Während der Fürbitten wurden Kerzen angezündet und auf den Altar gestellt, "als Zeichen des stillen Gebets so vieler Menschen und als Licht, das trotz allem in der Welt ist", erklärte Stadtdechant Michael Mohr. Das Gebet schloss die Familien und Freunde der Getöteten ein, die Einsatzkräfte und alle, "bei denen sich die Bilder dieses Abends tief in die Seelen gegraben haben", so Höroldt.
Zusammenhalt und Gemeinschaften seien wichtig
Die reduzierte Liturgie und der Andachtscharakter kamen bei den Besuchern offensichtlich gut an. "Ich fand den Gottesdienst sehr bewegend", berichtet die 45-jährige Lena N., die sonntags regelmäßig in die Kirche geht. Eine andere Frau pflichtet ihr bei: "Als von Hoffnung und Zuversicht die Rede war, die Sonne durch die Kirchenfenster schien. Das war wie ein Zeichen".

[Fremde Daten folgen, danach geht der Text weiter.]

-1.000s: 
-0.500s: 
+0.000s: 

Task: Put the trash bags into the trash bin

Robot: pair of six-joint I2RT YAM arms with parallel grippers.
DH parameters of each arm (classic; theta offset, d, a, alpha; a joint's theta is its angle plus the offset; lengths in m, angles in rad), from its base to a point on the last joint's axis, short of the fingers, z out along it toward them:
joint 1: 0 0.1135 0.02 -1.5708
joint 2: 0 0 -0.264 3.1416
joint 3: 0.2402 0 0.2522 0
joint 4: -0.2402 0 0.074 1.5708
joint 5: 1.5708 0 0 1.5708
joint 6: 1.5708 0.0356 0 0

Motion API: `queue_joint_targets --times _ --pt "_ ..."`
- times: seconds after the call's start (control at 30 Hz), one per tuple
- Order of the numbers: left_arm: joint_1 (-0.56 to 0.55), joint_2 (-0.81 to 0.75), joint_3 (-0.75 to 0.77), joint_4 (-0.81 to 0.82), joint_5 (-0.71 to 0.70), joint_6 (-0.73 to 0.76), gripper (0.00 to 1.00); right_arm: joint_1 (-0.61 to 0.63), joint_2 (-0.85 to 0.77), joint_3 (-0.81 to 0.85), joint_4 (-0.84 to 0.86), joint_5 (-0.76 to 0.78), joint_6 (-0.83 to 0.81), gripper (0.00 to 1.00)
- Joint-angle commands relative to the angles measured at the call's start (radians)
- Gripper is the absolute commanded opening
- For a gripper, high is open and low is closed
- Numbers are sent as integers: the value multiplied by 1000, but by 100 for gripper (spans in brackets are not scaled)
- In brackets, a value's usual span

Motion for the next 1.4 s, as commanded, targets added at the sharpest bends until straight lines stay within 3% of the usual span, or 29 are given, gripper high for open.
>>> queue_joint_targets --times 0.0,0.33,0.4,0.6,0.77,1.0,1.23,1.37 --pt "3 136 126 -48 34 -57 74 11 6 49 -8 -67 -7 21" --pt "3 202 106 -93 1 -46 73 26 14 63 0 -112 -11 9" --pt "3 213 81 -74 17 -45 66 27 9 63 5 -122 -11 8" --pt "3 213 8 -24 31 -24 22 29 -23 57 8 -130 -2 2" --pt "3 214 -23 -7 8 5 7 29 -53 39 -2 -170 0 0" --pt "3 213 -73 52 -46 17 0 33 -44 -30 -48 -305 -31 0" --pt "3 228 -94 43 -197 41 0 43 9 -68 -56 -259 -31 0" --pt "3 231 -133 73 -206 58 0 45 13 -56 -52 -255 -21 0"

Der Gottesdienst fand weitestgehend unter Ausschluss der Öffentlichkeit statt, um einen Moment der Stille und des Einkehrens zu ermöglichen. Viele Menschen kamen in Schwarz. Im Anschluss gab es Gelegenheit, mit einem Seelsorger zu sprechen.
Sorge vor gesellschaftlicher Spaltung
"Es war würdig, dass man der Trauer Raum geben konnte. Man merkt das tiefe Trauma, das in dieser Stadt vorhanden ist", sagte Thorsten Latzel, der Präses der Evangelischen Kirche im Rheinland, der mit seiner Frau ebenfalls zum Gottesdienst gekommen war, gegenüber DOMRADIO.DE. Gemeinschaft könne helfen, dieses Trauma zu verarbeiten: "Es ist wichtig, dass wir zusammenstehen und zeigen, welche Werte uns wichtig sind".
Ähnlich äußerte sich Vorsitzende des Solinger Katholikenrats Dr. Ulrike Spengler-Reffgen: "Ich habe große Sorge vor einer Spaltung in unserer Stadt, dass bestimmte politische Kreise sehr einfache Lösungen suchen und alle, die einen Migrationshintergrund haben, über einen Kamm geschert werden. Wir wollen ein friedliches Zusammenleben in dieser Stadt - mit allen, egal woher sie kommen."